On the one hand, you’re rewarded with money, increased status, stature, and standing in your industry, but it comes at a huge cost. The huge cost is that you could have done something else. It’s the lost opportunity cost of or something better.
The same problem is seen in AI, where if you’re only focused on this one outcome, you forget that by looking at the problem a different way or using a different set of data or a different process, you may end up with something that not only is better but makes that other problem irrelevant.
The real question is thinking forward about what you want. Is that really the target you choose, or is there something better?
It’s like a new operating system that avoids the whole path and gives you new possibilities. There has to be a way to grade not only the efficiency, the effectiveness, or the certainty of the outcome, but of the long-standing benefits. It’s not just about doing something with less time, less effort, or with a higher probability of winning, but did you play the right game? Did you win the prize that you wanted to win?
It’s like saying, if you can pick up a $100 bill, why not do it? If there’s a $1000 bill next to it, maybe it’s better to pick up the $1000 bill rather than the $100 bill. Most people are so functionally fixed on what they decided that they forget that it was a prior version of themselves looking at a prior version of the world with a prior set of rules that chose that target.
The real question is thinking forward about what you really want. Is that really the target you choose, or is there something better?
Yeah. It makes me think that maybe there’s a version of the most benevolent outcome that you can program into an AI that takes everything and to account the externalities. These things aren’t normally considered part of the input set or the decision-making criteria.
I actually believe that that’s one of the things that’s coming. If you think about spiritual practice, even meditation, one of the things you’re supposed to be able to do is disassociate yourself. One of the fundamental precepts of Buddhism is nonattachment to yourself and to outcomes.
Instead of being associated so closely with what’s happening, it’s this concept that the outcome is you, and you are the outcome, and you can be the watcher. You can be mindful. You can, in a sense, see what’s happening.
With AI, I really believe that as it becomes more powerful, it’s becoming more mindful because it can solve things or evaluate things in different ways, then look at those different ways and consider which one is better. It’s still artificial, in the sense that it’s not organic, but it’s getting there.
You know, it’s funny. As I have some of these thoughts, I think about the fact that we think of ourselves as this body, but no cell in our body was there 20 years ago. Everything has regenerated in a sense. So much of what you are is bacteria, water, RNA, and DNA. All these parts of you somehow come together, and we say, “Are they human or me?” But really, at a microscopic level, you’re not really you.
I think about AI, but there’s really no such thing as AI. There are thousands of equations, algorithms, automations, and methods. And it’s not like there’s this one AI that rules them all. It’s almost like a Rube Goldberg machine where you knock down the domino, which knocks down other dominoes, which makes the mousetrap go that makes the ball go down the slide, which knocks over the bowling pin that sets off.

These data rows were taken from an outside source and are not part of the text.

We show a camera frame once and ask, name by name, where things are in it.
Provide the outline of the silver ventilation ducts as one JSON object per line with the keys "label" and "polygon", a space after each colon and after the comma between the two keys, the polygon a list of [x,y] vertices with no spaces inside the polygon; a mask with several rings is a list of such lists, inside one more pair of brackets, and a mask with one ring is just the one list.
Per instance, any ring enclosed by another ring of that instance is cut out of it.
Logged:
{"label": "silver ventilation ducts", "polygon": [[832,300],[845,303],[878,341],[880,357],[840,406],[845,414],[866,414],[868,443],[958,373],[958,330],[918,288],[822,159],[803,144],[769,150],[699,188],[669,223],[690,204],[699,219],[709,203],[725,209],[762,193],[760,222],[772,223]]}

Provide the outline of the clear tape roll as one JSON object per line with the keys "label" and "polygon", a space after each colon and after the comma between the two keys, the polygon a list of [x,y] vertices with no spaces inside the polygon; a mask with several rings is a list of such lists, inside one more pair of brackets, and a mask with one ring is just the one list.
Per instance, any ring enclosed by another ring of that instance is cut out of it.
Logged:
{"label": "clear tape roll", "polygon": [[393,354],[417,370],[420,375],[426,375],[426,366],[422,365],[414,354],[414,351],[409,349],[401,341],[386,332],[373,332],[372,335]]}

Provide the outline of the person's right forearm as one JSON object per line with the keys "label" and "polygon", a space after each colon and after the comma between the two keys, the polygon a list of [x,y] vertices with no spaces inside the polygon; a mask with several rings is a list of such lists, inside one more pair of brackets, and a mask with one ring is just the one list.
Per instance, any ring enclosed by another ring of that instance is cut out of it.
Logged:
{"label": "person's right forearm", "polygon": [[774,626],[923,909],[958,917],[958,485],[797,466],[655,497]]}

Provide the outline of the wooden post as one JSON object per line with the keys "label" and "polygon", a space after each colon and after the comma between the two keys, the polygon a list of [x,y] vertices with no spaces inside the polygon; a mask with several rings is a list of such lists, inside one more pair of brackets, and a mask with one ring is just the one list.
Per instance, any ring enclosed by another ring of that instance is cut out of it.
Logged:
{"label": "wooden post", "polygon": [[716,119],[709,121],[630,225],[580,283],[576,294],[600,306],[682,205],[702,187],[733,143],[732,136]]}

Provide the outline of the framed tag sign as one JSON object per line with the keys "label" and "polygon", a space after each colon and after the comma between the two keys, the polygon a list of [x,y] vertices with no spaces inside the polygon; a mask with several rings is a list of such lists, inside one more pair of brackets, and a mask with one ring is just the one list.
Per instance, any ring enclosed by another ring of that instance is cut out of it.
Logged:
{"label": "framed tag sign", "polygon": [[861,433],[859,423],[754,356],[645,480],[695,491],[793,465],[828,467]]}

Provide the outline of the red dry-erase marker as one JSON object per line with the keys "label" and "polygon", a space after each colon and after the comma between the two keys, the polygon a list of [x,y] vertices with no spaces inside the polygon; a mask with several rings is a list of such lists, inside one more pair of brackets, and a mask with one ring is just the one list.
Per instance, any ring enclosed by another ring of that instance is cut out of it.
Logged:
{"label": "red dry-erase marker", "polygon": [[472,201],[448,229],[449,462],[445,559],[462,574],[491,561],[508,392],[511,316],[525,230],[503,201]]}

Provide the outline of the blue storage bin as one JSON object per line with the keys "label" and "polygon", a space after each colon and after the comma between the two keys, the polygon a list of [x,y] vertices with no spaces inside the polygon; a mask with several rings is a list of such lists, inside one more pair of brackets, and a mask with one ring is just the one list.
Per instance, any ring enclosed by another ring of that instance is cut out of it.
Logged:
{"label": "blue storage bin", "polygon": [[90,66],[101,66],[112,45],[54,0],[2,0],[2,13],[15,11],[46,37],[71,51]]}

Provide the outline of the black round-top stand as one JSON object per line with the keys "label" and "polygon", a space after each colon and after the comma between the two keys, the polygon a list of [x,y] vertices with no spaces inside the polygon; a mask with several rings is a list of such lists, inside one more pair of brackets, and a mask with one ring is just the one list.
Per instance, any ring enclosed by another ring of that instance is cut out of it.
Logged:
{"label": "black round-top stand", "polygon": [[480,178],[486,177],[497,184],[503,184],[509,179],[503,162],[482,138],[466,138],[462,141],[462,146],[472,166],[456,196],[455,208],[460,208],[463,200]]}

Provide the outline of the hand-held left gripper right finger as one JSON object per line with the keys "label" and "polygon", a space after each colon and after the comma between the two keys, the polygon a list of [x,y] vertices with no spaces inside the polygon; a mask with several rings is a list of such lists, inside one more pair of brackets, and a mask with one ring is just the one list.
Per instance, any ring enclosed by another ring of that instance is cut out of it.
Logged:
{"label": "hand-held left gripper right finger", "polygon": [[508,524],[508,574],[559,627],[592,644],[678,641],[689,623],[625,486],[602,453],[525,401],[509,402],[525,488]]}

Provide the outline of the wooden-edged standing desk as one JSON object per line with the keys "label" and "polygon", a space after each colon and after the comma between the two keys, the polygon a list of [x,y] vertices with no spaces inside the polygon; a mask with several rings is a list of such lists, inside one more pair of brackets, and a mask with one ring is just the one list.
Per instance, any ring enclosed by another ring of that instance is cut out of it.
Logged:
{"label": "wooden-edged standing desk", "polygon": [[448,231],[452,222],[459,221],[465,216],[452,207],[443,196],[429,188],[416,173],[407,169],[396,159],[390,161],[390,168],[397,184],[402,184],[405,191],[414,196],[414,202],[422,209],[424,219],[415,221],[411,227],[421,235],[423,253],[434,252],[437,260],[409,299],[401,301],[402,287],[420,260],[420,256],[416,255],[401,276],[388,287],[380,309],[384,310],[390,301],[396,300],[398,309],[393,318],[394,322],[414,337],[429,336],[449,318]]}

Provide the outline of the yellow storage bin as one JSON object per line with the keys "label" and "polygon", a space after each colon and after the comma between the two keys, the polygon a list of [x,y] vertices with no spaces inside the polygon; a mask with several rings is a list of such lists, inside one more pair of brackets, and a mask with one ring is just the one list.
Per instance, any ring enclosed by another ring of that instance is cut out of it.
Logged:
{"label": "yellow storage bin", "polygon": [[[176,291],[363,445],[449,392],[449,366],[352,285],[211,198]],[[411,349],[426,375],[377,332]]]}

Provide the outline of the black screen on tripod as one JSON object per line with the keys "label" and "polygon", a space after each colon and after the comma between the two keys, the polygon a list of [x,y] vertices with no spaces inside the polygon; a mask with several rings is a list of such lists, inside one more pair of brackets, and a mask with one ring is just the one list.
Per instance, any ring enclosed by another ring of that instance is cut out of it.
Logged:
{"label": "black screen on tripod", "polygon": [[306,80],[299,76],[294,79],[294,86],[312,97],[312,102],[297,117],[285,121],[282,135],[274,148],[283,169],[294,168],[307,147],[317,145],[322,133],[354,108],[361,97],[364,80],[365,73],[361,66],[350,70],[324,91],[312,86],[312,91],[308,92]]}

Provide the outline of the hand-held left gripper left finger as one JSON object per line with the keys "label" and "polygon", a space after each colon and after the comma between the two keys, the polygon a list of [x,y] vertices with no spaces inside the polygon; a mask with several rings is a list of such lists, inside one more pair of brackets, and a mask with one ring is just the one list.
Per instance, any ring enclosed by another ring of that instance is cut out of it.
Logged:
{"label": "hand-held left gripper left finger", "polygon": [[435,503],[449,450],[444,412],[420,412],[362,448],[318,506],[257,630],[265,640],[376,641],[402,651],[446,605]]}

I love those, by the way. I love those music videos from OK Go. They have those Rube Goldberg machines in them, too.
Yeah, but that’s what automation or your business kind of is. I’ve developed a hedge fund that’s 100% autonomous AI, but I actually look at a lot of the little automation as separate who’s. There’s another strategic coach concept that Dean Jackson really developed. It was called Who Not How. It says instead of figuring out how to do something, think about who does that thing, which is their unique ability.
If they’re not only superior at skill, it gives them energy, and they become masterful. Rather than trying to create a weak substitute for masterful, why not partner with the best masterful?
Technology can be the multiplier if you’re a simplifier and looking to multiply.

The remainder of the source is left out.